Tom Smart, Deseret News
HILL AIR FORCE BASE — Saratoga Springs Mayor Mia Love says she didn't grow up feeling racial discrimination.
"I never questioned my rights," said Love, who was recently elected as Utah's first black female mayor. "I've never been beat down. I've never been hosed down. I've never been confronted by snarling dogs. I've never had a burning cross in my yard.
"That is because of the people who have worked hard for us," she said.
Principal among them is Martin Luther King Jr., who would have celebrated his 81st birthday Friday. King was assassinated April 4, 1968.
Seven years later, when Love was born, she opened her eyes to a different world from what blacks in the United States dealt with while King was alive, she said.
Love, who was invited Thursday to speak at Hill Air Force Base's observance of Martin Luther King Jr. Day, credits King's dream of racial equality with helping generations of blacks to have a brighter future.
"He believed that right, temporarily defeated, is stronger than evil," she said. "He believed that amid the whining bullets, there is still a hope for a brighter tomorrow."
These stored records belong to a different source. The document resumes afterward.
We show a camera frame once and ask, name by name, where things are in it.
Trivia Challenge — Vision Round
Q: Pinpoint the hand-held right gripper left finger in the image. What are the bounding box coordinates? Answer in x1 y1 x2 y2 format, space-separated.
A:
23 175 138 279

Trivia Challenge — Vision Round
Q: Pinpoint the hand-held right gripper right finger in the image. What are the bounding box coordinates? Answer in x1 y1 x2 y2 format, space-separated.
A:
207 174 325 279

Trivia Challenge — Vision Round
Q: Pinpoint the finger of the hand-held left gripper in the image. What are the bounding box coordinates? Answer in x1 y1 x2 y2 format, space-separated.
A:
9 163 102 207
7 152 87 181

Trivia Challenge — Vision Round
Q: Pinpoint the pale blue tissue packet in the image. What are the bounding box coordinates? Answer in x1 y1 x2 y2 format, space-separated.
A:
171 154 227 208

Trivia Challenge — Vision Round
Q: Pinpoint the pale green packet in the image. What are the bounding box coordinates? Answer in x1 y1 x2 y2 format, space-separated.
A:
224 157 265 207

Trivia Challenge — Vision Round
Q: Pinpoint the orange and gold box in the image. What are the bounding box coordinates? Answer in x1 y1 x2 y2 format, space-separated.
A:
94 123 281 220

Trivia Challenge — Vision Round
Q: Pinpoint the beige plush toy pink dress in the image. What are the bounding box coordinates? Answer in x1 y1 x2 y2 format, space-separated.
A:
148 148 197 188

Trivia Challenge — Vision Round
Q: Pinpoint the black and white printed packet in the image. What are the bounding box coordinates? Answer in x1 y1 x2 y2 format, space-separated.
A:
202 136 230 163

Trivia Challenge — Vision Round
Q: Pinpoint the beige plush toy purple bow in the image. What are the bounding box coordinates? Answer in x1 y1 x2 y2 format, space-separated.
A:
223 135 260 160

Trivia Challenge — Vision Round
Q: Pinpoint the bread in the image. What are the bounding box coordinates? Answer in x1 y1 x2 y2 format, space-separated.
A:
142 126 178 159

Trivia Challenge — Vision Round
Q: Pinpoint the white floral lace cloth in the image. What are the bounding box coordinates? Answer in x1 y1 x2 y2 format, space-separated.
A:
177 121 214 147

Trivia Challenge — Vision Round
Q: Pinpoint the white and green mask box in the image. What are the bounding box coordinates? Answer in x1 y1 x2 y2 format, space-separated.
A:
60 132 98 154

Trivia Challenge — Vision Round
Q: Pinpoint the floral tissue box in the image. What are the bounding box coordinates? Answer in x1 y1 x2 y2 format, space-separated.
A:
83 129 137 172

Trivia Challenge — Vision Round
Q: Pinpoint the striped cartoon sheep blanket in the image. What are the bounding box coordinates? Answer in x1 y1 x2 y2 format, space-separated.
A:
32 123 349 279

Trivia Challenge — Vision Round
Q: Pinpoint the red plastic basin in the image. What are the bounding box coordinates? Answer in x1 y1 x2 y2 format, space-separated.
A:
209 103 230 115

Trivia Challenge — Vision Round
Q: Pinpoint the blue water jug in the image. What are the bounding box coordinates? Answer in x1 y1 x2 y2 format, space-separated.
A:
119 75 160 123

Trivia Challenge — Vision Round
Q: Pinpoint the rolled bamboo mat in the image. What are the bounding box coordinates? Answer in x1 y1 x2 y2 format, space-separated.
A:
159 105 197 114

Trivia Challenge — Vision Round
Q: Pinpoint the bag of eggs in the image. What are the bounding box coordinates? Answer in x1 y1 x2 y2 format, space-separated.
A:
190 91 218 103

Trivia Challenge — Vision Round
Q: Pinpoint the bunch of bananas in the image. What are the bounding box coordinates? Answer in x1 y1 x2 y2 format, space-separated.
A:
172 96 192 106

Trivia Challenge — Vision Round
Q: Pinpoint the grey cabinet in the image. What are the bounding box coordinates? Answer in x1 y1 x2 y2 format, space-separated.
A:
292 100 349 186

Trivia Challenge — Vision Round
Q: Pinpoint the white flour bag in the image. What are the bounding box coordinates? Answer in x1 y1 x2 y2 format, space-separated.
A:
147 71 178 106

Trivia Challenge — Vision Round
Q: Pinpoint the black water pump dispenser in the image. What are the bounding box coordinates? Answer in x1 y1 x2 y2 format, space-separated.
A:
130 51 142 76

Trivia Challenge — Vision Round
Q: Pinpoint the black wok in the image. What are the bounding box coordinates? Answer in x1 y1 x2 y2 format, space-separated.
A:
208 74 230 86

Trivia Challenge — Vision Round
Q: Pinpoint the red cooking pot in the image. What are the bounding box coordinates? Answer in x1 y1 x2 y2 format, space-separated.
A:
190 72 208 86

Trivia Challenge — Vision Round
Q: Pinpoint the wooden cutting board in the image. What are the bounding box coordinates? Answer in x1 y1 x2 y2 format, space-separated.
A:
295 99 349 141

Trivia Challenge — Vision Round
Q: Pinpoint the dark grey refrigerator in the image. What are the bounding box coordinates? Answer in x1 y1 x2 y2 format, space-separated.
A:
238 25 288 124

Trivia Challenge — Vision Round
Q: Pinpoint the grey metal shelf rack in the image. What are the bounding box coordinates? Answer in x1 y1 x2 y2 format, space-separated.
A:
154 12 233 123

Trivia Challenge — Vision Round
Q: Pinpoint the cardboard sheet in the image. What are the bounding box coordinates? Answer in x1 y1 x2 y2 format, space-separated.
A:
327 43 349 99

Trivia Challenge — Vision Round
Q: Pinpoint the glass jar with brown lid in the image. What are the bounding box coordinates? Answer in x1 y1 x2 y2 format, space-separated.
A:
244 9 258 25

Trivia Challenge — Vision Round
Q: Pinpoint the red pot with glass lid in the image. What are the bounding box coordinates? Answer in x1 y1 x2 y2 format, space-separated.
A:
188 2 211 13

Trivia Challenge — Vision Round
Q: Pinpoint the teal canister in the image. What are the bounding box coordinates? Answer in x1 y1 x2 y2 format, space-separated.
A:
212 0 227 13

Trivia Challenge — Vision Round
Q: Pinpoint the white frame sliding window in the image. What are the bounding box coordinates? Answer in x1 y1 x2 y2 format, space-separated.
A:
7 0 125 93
Love says she lives in that tomorrow.
Love's parents are Haitian immigrants who had just $10 when they arrived in New York City. They became U.S. citizens after Love was born. She grew up in New York and, once the family moved to Connecticut, her parents brought her siblings, who had been left in Haiti, to the United States.
Pursuing the American Dream, her parents worked to rent and then eventually buy their own home.
And there were lessons.
When Love was in school, her father told her to work hard because he had worked hard.
"You will not be a burden to society," he told her. "You will work hard and you will serve others."
It's because of others' hard work that Love says she can open her eyes to a different world from King's.
"I'm proud and honored to be a member of this country — a citizen of this country," she said. "I'm proud to be a daughter of immigrant parents."